* TASK TO COMPLETE:
Reproduce the entire listing word for word.

* COLLECTED MATERIAL:
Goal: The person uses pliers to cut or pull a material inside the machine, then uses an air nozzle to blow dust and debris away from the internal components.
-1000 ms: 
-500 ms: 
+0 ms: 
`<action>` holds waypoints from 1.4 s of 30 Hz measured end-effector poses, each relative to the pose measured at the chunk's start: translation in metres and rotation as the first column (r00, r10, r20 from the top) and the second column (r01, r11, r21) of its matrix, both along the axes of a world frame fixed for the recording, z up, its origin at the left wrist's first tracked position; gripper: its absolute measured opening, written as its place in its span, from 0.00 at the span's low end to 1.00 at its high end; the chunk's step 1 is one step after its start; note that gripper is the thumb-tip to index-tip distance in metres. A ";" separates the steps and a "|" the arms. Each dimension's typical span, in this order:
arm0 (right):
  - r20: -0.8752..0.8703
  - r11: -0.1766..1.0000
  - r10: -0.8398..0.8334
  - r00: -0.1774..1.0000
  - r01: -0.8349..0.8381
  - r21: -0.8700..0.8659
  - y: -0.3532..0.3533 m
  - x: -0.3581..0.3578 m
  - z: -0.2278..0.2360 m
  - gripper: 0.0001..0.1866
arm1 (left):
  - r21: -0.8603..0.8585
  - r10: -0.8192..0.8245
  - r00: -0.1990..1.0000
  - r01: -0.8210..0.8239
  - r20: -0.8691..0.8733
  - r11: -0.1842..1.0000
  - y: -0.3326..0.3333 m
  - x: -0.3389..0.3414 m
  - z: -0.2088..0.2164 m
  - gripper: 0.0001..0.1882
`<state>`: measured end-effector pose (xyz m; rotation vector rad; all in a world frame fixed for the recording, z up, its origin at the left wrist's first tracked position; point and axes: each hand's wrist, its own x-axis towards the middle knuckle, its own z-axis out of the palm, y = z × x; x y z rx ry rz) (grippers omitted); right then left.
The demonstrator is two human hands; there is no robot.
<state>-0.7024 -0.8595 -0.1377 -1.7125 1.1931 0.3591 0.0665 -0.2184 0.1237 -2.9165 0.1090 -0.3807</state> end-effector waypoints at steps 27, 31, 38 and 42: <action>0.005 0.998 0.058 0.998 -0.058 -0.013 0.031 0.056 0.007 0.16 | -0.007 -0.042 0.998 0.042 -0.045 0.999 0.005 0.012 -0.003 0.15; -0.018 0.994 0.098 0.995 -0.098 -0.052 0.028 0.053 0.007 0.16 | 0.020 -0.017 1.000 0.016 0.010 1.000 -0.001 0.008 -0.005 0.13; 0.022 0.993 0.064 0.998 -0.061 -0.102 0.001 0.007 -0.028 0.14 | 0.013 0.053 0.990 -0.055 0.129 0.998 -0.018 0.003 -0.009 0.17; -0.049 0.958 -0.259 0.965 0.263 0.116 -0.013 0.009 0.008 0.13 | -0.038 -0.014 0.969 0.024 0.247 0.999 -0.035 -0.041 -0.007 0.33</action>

* SOLUTION TO THIS EXERCISE:
Goal: The person uses pliers to cut or pull a material inside the machine, then uses an air nozzle to blow dust and debris away from the internal components.
-1000 ms: 
-500 ms: 
+0 ms: 
`<action>` holds waypoints from 1.4 s of 30 Hz measured end-effector poses, each relative to the pose measured at the chunk's start: translation in metres and rotation as the first column (r00, r10, r20 from the top) and the second column (r01, r11, r21) of its matrix, both along the axes of a world frame fixed for the recording, z up, its origin at the left wrist's first tracked position; gripper: its absolute measured opening, written as its place in its span, from 0.00 at the span's low end to 1.00 at its high end; the chunk's step 1 is one step after its start; note that gripper is the thumb-tip to index-tip distance in metres. A ";" separates the steps and a "|" the arms. Each dimension's typical span, in this order:
arm0 (right):
  - r20: -0.8752..0.8703
  - r11: -0.1766..1.0000
  - r10: -0.8398..0.8334
  - r00: -0.1774..1.0000
  - r01: -0.8349..0.8381
  - r21: -0.8700..0.8659
  - y: -0.3532..0.3533 m
  - x: -0.3581..0.3578 m
  - z: -0.2278..0.2360 m
  - gripper: 0.0001..0.1866
arm1 (left):
  - r21: -0.8603..0.8585
  - r10: -0.8192..0.8245
  - r00: -0.1990..1.0000
  - r01: -0.8210..0.8239
  - r20: -0.8691..0.8733
  - r11: -0.1842..1.0000
  - y: -0.3326..0.3333 m
  - x: -0.3389..0.3414 m
  - z: -0.2088..0.2164 m
  - gripper: 0.0001..0.1882
`<state>`: measured end-effector pose (xyz m; rotation vector rad; all in a world frame fixed for the recording, z up, its origin at the left wrist's first tracked position; point and axes: each hand's wrist, its own x-axis towards the middle knuckle, its own z-axis out of the palm, y = z × x; x y z rx ry rz) (grippers omitted); right then left.
The demonstrator is two human hands; there is no robot.
<state>-0.7024 -0.8595 -0.1377 -1.7125 1.1931 0.3591 0.0665 -0.2184 0.1237 -2.9165 0.1090 -0.3807</state> end-effector waypoints at steps 27, 31, 38 and 42: <action>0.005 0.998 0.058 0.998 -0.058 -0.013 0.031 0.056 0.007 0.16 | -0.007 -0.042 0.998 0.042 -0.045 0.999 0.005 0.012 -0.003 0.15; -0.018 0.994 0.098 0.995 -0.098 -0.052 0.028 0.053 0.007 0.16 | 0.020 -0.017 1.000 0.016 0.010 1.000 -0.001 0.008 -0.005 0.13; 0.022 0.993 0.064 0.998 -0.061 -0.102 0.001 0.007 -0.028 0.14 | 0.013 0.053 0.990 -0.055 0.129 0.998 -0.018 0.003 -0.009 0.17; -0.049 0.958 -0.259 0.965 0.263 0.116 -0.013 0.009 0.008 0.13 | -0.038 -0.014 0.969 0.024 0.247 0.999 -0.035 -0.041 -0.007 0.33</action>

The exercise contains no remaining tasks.